## Requirement
Without including any images, please transcribe all the lines below exactly.
::::::::
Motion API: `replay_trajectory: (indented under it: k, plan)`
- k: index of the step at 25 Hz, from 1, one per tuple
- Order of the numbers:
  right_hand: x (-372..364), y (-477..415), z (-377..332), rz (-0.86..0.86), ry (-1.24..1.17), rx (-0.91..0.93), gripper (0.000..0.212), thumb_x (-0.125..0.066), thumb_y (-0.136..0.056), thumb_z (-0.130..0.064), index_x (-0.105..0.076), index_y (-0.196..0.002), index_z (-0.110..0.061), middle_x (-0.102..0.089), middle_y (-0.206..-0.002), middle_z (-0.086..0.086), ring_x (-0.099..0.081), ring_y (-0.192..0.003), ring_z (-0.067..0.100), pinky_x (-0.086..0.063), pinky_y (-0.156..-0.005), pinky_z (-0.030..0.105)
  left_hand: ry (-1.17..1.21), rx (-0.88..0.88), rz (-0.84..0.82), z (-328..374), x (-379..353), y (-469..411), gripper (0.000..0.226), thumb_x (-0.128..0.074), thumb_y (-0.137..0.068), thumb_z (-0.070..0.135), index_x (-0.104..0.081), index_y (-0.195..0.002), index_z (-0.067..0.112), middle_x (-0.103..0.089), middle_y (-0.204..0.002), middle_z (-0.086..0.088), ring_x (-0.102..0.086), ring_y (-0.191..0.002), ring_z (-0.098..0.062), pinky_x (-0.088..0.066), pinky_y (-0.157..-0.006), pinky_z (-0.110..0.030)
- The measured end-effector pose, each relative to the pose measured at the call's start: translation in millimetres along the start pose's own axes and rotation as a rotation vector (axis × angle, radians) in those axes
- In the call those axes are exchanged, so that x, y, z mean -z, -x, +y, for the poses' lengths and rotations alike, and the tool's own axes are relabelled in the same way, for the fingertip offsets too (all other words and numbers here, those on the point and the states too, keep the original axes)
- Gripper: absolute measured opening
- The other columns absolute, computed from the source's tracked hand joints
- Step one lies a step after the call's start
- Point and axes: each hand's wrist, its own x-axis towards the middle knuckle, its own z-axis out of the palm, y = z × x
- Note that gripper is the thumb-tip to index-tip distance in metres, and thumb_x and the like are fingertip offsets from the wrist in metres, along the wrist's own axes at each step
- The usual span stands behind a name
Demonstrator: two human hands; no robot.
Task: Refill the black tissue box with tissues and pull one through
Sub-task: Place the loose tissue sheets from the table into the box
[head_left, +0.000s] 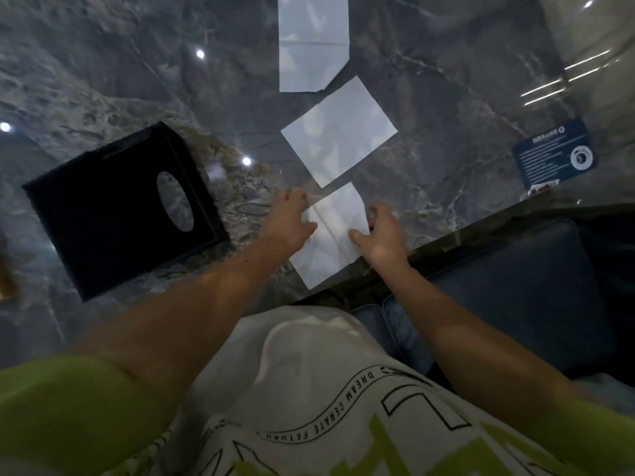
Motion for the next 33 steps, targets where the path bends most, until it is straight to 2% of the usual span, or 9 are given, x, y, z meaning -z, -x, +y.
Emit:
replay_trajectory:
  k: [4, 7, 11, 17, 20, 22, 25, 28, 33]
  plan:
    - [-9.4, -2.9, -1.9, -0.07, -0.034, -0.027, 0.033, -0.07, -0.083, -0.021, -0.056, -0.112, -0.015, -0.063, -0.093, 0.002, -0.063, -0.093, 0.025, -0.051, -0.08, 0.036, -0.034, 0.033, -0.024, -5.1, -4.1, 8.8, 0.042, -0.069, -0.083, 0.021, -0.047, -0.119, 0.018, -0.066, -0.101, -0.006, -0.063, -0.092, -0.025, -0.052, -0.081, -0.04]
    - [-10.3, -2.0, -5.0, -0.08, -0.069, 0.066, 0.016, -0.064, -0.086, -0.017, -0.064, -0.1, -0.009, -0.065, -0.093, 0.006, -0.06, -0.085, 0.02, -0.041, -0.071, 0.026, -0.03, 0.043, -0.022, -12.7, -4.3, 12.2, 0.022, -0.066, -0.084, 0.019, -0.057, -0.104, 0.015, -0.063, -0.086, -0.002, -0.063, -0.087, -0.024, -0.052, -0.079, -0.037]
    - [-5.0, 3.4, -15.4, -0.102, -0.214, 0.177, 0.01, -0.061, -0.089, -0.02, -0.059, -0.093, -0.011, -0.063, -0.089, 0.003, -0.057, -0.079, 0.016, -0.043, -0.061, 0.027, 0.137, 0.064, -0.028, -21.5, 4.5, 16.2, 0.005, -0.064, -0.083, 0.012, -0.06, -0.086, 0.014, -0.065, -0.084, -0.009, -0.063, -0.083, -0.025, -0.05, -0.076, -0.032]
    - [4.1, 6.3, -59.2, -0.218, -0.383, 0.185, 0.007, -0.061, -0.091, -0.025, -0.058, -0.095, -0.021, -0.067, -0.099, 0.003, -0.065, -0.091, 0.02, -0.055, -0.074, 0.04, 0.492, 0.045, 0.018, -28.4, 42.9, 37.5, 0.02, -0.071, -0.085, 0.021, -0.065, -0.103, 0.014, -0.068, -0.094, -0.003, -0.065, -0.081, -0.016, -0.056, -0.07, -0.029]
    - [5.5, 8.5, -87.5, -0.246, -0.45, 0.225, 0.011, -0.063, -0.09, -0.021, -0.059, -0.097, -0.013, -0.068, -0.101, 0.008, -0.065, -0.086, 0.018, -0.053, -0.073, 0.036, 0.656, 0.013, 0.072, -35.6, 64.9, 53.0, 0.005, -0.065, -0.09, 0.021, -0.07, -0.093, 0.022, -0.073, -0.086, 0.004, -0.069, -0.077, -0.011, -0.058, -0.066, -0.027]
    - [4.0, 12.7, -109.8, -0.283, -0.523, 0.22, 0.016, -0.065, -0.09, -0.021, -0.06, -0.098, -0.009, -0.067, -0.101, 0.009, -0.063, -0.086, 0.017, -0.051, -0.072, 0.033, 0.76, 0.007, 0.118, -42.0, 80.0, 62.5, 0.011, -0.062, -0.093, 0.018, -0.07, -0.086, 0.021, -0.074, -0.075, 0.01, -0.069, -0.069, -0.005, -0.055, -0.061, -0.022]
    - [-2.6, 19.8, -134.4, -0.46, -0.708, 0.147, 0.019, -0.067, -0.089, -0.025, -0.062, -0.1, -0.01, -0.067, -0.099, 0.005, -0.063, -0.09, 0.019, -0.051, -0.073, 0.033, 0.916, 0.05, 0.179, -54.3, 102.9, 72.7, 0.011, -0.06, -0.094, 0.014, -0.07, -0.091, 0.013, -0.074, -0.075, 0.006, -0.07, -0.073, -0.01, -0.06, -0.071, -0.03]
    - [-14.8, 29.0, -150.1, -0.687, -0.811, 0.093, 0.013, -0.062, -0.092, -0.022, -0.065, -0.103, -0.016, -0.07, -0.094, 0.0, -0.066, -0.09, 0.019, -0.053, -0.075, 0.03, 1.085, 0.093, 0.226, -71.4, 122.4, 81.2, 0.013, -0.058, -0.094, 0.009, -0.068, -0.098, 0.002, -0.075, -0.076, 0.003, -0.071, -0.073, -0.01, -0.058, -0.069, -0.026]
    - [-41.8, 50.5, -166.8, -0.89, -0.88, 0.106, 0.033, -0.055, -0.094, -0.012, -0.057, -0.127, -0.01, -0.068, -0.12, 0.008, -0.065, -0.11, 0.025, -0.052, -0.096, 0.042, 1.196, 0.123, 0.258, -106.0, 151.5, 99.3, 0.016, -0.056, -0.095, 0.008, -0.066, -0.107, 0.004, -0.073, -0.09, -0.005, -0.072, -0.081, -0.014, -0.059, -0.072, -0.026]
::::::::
## Response to the task
Motion API: `replay_trajectory: (indented under it: k, plan)`
- k: index of the step at 25 Hz, from 1, one per tuple
- Order of the numbers:
  right_hand: x (-372..364), y (-477..415), z (-377..332), rz (-0.86..0.86), ry (-1.24..1.17), rx (-0.91..0.93), gripper (0.000..0.212), thumb_x (-0.125..0.066), thumb_y (-0.136..0.056), thumb_z (-0.130..0.064), index_x (-0.105..0.076), index_y (-0.196..0.002), index_z (-0.110..0.061), middle_x (-0.102..0.089), middle_y (-0.206..-0.002), middle_z (-0.086..0.086), ring_x (-0.099..0.081), ring_y (-0.192..0.003), ring_z (-0.067..0.100), pinky_x (-0.086..0.063), pinky_y (-0.156..-0.005), pinky_z (-0.030..0.105)
  left_hand: ry (-1.17..1.21), rx (-0.88..0.88), rz (-0.84..0.82), z (-328..374), x (-379..353), y (-469..411), gripper (0.000..0.226), thumb_x (-0.128..0.074), thumb_y (-0.137..0.068), thumb_z (-0.070..0.135), index_x (-0.104..0.081), index_y (-0.195..0.002), index_z (-0.067..0.112), middle_x (-0.103..0.089), middle_y (-0.204..0.002), middle_z (-0.086..0.088), ring_x (-0.102..0.086), ring_y (-0.191..0.002), ring_z (-0.098..0.062), pinky_x (-0.088..0.066), pinky_y (-0.157..-0.006), pinky_z (-0.110..0.030)
- The measured end-effector pose, each relative to the pose measured at the call's start: translation in millimetres along the start pose's own axes and rotation as a rotation vector (axis × angle, radians) in those axes
- In the call those axes are exchanged, so that x, y, z mean -z, -x, +y, for the poses' lengths and rotations alike, and the tool's own axes are relabelled in the same way, for the fingertip offsets too (all other words and numbers here, those on the point and the states too, keep the original axes)
- Gripper: absolute measured opening
- The other columns absolute, computed from the source's tracked hand joints
- Step one lies a step after the call's start
- Point and axes: each hand's wrist, its own x-axis towards the middle knuckle, its own z-axis out of the palm, y = z × x
- Note that gripper is the thumb-tip to index-tip distance in metres, and thumb_x and the like are fingertip offsets from the wrist in metres, along the wrist's own axes at each step
- The usual span stands behind a name
Demonstrator: two human hands; no robot.
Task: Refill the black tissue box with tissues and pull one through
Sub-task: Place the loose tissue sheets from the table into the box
[head_left, +0.000s] 
Motion for the next 33 steps, targets where the path bends most, until it is straight to 2% of the usual span, or 9 are given, x, y, z meaning -z, -x, +y.
Emit:
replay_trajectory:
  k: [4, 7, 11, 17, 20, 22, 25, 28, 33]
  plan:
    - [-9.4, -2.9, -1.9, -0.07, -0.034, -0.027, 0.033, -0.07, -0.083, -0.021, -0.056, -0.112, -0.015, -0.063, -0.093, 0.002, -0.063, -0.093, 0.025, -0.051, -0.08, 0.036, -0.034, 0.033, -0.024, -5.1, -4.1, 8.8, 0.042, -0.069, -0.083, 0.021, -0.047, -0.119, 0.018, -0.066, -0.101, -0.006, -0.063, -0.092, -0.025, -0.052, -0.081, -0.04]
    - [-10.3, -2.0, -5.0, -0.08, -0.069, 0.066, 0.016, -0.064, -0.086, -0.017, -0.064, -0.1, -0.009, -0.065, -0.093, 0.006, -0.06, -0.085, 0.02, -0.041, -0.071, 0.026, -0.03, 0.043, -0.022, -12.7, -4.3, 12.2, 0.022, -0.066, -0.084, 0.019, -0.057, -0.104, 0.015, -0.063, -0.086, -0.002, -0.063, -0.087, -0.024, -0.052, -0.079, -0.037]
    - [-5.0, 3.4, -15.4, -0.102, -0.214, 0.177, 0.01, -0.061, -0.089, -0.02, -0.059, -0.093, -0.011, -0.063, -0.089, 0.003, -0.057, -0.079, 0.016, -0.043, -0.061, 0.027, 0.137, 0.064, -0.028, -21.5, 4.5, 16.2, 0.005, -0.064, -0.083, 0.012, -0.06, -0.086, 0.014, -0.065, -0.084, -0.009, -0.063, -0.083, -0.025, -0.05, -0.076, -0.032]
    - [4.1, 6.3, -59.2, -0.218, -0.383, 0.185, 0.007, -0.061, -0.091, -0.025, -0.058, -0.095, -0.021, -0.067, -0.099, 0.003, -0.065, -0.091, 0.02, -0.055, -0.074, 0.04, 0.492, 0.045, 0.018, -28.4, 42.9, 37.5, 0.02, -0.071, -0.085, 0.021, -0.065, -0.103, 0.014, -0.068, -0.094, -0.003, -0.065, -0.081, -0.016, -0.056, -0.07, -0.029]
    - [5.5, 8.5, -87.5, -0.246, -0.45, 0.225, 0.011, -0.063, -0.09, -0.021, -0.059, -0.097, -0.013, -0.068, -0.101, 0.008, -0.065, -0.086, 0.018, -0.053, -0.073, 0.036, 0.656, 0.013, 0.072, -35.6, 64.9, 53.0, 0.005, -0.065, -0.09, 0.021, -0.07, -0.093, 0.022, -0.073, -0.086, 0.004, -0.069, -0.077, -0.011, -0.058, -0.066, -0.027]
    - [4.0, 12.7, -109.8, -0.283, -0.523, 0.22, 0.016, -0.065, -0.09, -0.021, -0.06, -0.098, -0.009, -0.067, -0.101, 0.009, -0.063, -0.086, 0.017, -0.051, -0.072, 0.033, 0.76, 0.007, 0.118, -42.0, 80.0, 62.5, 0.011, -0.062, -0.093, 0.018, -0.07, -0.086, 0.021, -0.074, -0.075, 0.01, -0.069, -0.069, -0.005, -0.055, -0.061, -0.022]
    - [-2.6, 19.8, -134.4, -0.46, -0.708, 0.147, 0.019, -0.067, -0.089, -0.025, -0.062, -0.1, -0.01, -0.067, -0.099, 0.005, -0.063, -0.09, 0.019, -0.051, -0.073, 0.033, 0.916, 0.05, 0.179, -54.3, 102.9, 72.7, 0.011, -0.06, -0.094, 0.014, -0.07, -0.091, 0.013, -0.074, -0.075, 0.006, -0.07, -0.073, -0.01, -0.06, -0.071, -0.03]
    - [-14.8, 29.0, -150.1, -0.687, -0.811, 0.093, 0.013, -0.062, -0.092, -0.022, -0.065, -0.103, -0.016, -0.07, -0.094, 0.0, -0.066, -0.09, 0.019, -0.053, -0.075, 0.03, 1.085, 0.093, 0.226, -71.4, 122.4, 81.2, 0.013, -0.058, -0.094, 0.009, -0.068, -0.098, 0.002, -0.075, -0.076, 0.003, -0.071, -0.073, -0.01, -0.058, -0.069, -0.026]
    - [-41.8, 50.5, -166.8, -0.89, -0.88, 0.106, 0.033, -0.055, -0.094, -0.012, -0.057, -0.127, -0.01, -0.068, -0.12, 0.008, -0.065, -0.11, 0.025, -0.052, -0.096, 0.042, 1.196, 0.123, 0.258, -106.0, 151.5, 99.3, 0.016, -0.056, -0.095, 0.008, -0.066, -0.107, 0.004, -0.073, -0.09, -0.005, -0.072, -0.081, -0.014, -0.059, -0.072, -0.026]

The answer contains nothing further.